# Cpr



## musicislife (May 27, 2012)

do you cut the PT's upper body clothing away if cpr is required? (bystander, AED hasnt arrived yet)


----------



## medichopeful (May 27, 2012)

musicislife said:


> do you cut the PT's upper body clothing away if cpr is required? (bystander, AED hasnt arrived yet)



I would say yes (but PLEASE keep in mind patient privacy if at all possible!).  You need to see the area you're working with, get the correct alignment for hand position, etc)


----------



## mycrofft (May 27, 2012)

What did your instructor tell you?


PRO: quicker access for AED when/if it arrives.

CON: Skin may be slippery from diaphoresis, delay in starting compressions due to scissoring.


----------



## NomadicMedic (May 27, 2012)

CPR is ALWAYS done on bare skin. No exceptions to this rule.


----------



## mycrofft (May 27, 2012)

None of the three agencies I teach layperson or professional responder first aid/CPR/AED (NOT first responder or EMT) recommend baring the chest for CPR alone. Two agencies are AHA, the third IS the ARC. 
ALL recommend using an AED if available.
Baring chest then makes sense but not at the expense of delaying compressions and other immediate life saving measures.


----------



## CrackerBDingus (May 27, 2012)

If you're alone when this starts try to lift the shirt, but don't try to remove it. The second person on scene should cut it off to prep the aed.


----------



## Brandon O (May 27, 2012)

n7lxi said:


> CPR is ALWAYS done on bare skin. No exceptions to this rule.

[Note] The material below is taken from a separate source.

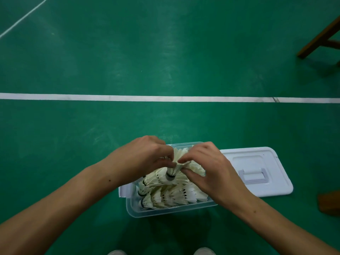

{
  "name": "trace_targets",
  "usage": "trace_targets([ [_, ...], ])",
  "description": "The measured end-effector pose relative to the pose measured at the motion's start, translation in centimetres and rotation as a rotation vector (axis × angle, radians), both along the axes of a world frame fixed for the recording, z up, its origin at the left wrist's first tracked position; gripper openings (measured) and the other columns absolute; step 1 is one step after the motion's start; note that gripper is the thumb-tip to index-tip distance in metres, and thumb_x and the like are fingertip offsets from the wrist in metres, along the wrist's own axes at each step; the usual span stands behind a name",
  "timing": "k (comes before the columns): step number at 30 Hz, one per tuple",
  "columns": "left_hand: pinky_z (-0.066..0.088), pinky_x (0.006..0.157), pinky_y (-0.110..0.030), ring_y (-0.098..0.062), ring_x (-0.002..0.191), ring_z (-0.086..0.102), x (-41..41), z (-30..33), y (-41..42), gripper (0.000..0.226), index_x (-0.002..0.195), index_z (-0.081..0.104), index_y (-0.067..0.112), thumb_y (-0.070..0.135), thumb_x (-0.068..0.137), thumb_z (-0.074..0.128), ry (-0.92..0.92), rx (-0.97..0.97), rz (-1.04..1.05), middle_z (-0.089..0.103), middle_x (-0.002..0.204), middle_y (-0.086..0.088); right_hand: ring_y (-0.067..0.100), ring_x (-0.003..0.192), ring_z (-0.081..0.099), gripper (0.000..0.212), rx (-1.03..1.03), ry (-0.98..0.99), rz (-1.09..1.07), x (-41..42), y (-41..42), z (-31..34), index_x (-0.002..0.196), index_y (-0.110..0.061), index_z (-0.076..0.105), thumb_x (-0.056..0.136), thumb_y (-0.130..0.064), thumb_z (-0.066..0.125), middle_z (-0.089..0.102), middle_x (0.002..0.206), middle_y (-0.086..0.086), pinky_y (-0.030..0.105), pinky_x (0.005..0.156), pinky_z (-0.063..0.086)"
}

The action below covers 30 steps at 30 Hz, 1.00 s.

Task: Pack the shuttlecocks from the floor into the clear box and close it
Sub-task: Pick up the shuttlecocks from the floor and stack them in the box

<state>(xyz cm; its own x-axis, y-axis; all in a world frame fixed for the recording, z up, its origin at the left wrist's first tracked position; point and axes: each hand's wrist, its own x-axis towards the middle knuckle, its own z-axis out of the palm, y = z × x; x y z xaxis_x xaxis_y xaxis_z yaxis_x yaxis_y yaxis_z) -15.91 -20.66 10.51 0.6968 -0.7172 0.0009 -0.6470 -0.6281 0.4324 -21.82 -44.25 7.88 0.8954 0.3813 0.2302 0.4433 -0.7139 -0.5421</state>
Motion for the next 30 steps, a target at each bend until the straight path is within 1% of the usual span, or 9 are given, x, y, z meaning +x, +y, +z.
trace_targets([
  [2,0.050,0.075,-0.032,-0.014,0.089,0.063,-0.2,0.3,-0.4,0.023,0.111,0.073,0.027,0.045,0.099,0.066,-0.010,-0.017,0.020,0.070,0.097,0.007,0.018,0.103,0.056,0.014,0.016,-0.027,-0.014,-0.3,-0.2,-0.1,0.102,-0.024,0.074,0.090,-0.029,0.080,0.069,0.098,-0.018,0.036,0.080,0.053],
  [5,0.046,0.080,-0.022,-0.002,0.089,0.056,-0.9,0.9,-0.4,0.040,0.133,0.062,0.033,0.046,0.096,0.068,-0.005,-0.079,0.092,0.069,0.110,0.014,0.014,0.100,0.059,0.014,0.092,-0.015,-0.083,-1.1,-1.8,0.4,0.101,-0.025,0.075,0.090,-0.032,0.079,0.068,0.098,-0.021,0.033,0.080,0.052],
  [9,0.054,0.085,-0.031,-0.003,0.093,0.059,-1.3,1.0,0.9,0.054,0.140,0.054,0.034,0.050,0.092,0.071,-0.004,-0.131,0.159,0.066,0.108,0.021,0.011,0.101,0.065,0.013,0.227,0.021,-0.348,-2.3,-5.2,-0.1,0.099,-0.029,0.076,0.087,-0.032,0.079,0.071,0.099,-0.022,0.034,0.084,0.055],
  [13,0.056,0.080,-0.034,-0.003,0.088,0.058,-1.7,0.2,1.7,0.042,0.126,0.063,0.030,0.048,0.090,0.071,-0.029,-0.119,0.129,0.064,0.096,0.022,0.011,0.101,0.066,0.015,0.238,0.131,-0.484,-3.0,-6.7,-2.0,0.096,-0.034,0.076,0.087,-0.025,0.083,0.074,0.095,-0.021,0.042,0.085,0.058],
  [18,0.056,0.069,-0.037,-0.010,0.083,0.058,-2.1,-0.8,2.0,0.020,0.101,0.071,0.023,0.040,0.092,0.071,-0.102,-0.135,0.063,0.069,0.089,0.013,0.006,0.099,0.066,0.011,0.188,0.158,-0.463,-3.2,-5.6,-3.3,0.097,-0.038,0.077,0.088,-0.033,0.081,0.072,0.098,-0.029,0.038,0.080,0.059],
  [22,0.047,0.070,-0.036,-0.015,0.084,0.054,-2.4,-1.2,1.8,0.012,0.092,0.073,0.029,0.041,0.093,0.071,-0.237,-0.083,0.025,0.069,0.087,0.015,0.002,0.091,0.066,0.010,0.115,0.181,-0.418,-3.2,-4.5,-4.1,0.096,-0.037,0.076,0.088,-0.042,0.077,0.071,0.091,-0.028,0.038,0.073,0.059],
  [25,0.044,0.075,-0.036,-0.016,0.091,0.054,-2.5,-1.1,1.7,0.010,0.091,0.075,0.033,0.043,0.093,0.072,-0.296,-0.067,0.027,0.069,0.092,0.017,-0.005,0.072,0.064,0.012,0.090,0.220,-0.388,-3.1,-3.5,-4.3,0.097,-0.034,0.076,0.090,-0.043,0.078,0.073,0.090,-0.021,0.026,0.066,0.054],
  [27,0.045,0.079,-0.037,-0.018,0.097,0.055,-2.5,-1.1,1.7,0.009,0.090,0.076,0.033,0.042,0.091,0.074,-0.296,-0.076,0.031,0.070,0.101,0.017,-0.010,0.069,0.063,0.012,0.067,0.255,-0.347,-3.0,-2.6,-4.3,0.097,-0.031,0.075,0.091,-0.041,0.078,0.074,0.087,-0.020,0.017,0.065,0.049],
  [30,0.046,0.086,-0.037,-0.019,0.111,0.056,-2.7,-1.2,1.5,0.011,0.087,0.075,0.033,0.043,0.091,0.072,-0.251,-0.071,0.034,0.068,0.120,0.013,0.000,0.081,0.069,0.011,-0.005,0.286,-0.279,-2.6,-1.3,-4.6,0.100,-0.034,0.074,0.094,-0.042,0.075,0.075,0.088,-0.022,0.028,0.073,0.058],
])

I hate rules. How about principles?

Principle: start compressions as soon as possible (all rescuers)
Principle: AED needs to be applied, but this can be done by a second rescuer "around" compressions
Principle: fiddling with clothing, particularly since most people don't carry shears about town, will probably discourage and certainly delay bystander compressions
Principle: compressions must be effective, but many ordinary garments (T-shirts, etc.) will provide little to no obstacle

Conclusion: I don't care how you do it as long as you fulfill the basic goals (push early, hard, fast, without stopping, and zap), but in many cases I would call it perfectly appropriate to initially compress over clothing, and in some cases (i.e. you spent many seconds stripping off a shirt before compressing) I'd call you wrong if you did otherwise.


----------



## NomadicMedic (May 28, 2012)

This is an EMS forum, not a lay person forum. 

In the realm of EMS, from first responders on up to paramedics, we're going to ALWAYS bare the chest for CPR and application of an AED.


----------



## CANDawg (May 28, 2012)

I agree, privacy needs to be a concern. 

If you're EMS, you should have enough knowledge and training to effectively landmark even with thin to mildly thick clothing. I'm not talking down coats, but I wouldn't have any issues finding the right position through a t-shirt. 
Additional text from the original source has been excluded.